- **About this exercise**
From first line to last, give the material again unchanged.

- **Supplied data**
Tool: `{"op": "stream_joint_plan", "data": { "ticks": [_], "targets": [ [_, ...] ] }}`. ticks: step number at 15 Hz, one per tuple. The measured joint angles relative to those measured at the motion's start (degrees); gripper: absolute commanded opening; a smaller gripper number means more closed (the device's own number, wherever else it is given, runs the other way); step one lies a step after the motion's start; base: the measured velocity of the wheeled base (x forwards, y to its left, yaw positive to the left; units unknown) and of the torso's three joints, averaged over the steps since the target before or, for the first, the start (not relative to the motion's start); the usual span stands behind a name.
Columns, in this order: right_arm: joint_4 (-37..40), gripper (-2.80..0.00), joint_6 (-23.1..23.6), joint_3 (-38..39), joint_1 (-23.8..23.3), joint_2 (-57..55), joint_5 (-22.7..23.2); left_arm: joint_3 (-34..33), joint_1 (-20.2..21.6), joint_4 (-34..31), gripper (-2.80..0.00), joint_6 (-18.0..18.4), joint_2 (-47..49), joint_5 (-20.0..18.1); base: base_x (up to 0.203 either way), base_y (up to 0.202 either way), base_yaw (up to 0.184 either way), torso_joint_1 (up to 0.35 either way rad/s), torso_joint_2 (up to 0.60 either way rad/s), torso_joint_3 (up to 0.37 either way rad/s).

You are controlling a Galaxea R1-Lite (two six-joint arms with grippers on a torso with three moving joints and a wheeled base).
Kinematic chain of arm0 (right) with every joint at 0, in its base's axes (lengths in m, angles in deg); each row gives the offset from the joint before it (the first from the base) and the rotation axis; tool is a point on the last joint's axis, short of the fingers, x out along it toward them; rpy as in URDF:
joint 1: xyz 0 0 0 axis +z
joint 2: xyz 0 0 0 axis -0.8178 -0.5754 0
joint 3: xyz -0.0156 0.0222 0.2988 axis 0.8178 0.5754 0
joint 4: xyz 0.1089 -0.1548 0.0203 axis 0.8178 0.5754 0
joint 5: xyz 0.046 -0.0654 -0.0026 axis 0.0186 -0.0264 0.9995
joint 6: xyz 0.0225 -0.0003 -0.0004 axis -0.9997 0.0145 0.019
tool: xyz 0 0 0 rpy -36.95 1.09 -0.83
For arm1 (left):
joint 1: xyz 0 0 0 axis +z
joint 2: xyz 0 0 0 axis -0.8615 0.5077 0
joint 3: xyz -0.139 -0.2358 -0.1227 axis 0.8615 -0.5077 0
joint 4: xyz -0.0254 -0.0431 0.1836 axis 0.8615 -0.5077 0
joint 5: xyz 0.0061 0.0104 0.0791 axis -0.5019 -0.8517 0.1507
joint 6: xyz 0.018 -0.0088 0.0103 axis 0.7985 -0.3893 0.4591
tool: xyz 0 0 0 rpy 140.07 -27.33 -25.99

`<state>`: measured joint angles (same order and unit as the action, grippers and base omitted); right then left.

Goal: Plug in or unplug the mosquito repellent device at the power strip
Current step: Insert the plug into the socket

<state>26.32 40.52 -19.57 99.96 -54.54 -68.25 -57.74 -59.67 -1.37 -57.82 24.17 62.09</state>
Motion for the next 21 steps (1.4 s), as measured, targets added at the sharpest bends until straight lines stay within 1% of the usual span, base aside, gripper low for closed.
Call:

- **Response to this task**
Tool: `{"op": "stream_joint_plan", "data": { "ticks": [_], "targets": [ [_, ...] ] }}`. ticks: step number at 15 Hz, one per tuple. The measured joint angles relative to those measured at the motion's start (degrees); gripper: absolute commanded opening; a smaller gripper number means more closed (the device's own number, wherever else it is given, runs the other way); step one lies a step after the motion's start; base: the measured velocity of the wheeled base (x forwards, y to its left, yaw positive to the left; units unknown) and of the torso's three joints, averaged over the steps since the target before or, for the first, the start (not relative to the motion's start); the usual span stands behind a name.
Columns, in this order: right_arm: joint_4 (-37..40), gripper (-2.80..0.00), joint_6 (-23.1..23.6), joint_3 (-38..39), joint_1 (-23.8..23.3), joint_2 (-57..55), joint_5 (-22.7..23.2); left_arm: joint_3 (-34..33), joint_1 (-20.2..21.6), joint_4 (-34..31), gripper (-2.80..0.00), joint_6 (-18.0..18.4), joint_2 (-47..49), joint_5 (-20.0..18.1); base: base_x (up to 0.203 either way), base_y (up to 0.202 either way), base_yaw (up to 0.184 either way), torso_joint_1 (up to 0.35 either way rad/s), torso_joint_2 (up to 0.60 either way rad/s), torso_joint_3 (up to 0.37 either way rad/s).

You are controlling a Galaxea R1-Lite (two six-joint arms with grippers on a torso with three moving joints and a wheeled base).
Kinematic chain of arm0 (right) with every joint at 0, in its base's axes (lengths in m, angles in deg); each row gives the offset from the joint before it (the first from the base) and the rotation axis; tool is a point on the last joint's axis, short of the fingers, x out along it toward them; rpy as in URDF:
joint 1: xyz 0 0 0 axis +z
joint 2: xyz 0 0 0 axis -0.8178 -0.5754 0
joint 3: xyz -0.0156 0.0222 0.2988 axis 0.8178 0.5754 0
joint 4: xyz 0.1089 -0.1548 0.0203 axis 0.8178 0.5754 0
joint 5: xyz 0.046 -0.0654 -0.0026 axis 0.0186 -0.0264 0.9995
joint 6: xyz 0.0225 -0.0003 -0.0004 axis -0.9997 0.0145 0.019
tool: xyz 0 0 0 rpy -36.95 1.09 -0.83
For arm1 (left):
joint 1: xyz 0 0 0 axis +z
joint 2: xyz 0 0 0 axis -0.8615 0.5077 0
joint 3: xyz -0.139 -0.2358 -0.1227 axis 0.8615 -0.5077 0
joint 4: xyz -0.0254 -0.0431 0.1836 axis 0.8615 -0.5077 0
joint 5: xyz 0.0061 0.0104 0.0791 axis -0.5019 -0.8517 0.1507
joint 6: xyz 0.018 -0.0088 0.0103 axis 0.7985 -0.3893 0.4591
tool: xyz 0 0 0 rpy 140.07 -27.33 -25.99

`<state>`: measured joint angles (same order and unit as the action, grippers and base omitted); right then left.

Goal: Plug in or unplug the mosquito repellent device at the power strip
Current step: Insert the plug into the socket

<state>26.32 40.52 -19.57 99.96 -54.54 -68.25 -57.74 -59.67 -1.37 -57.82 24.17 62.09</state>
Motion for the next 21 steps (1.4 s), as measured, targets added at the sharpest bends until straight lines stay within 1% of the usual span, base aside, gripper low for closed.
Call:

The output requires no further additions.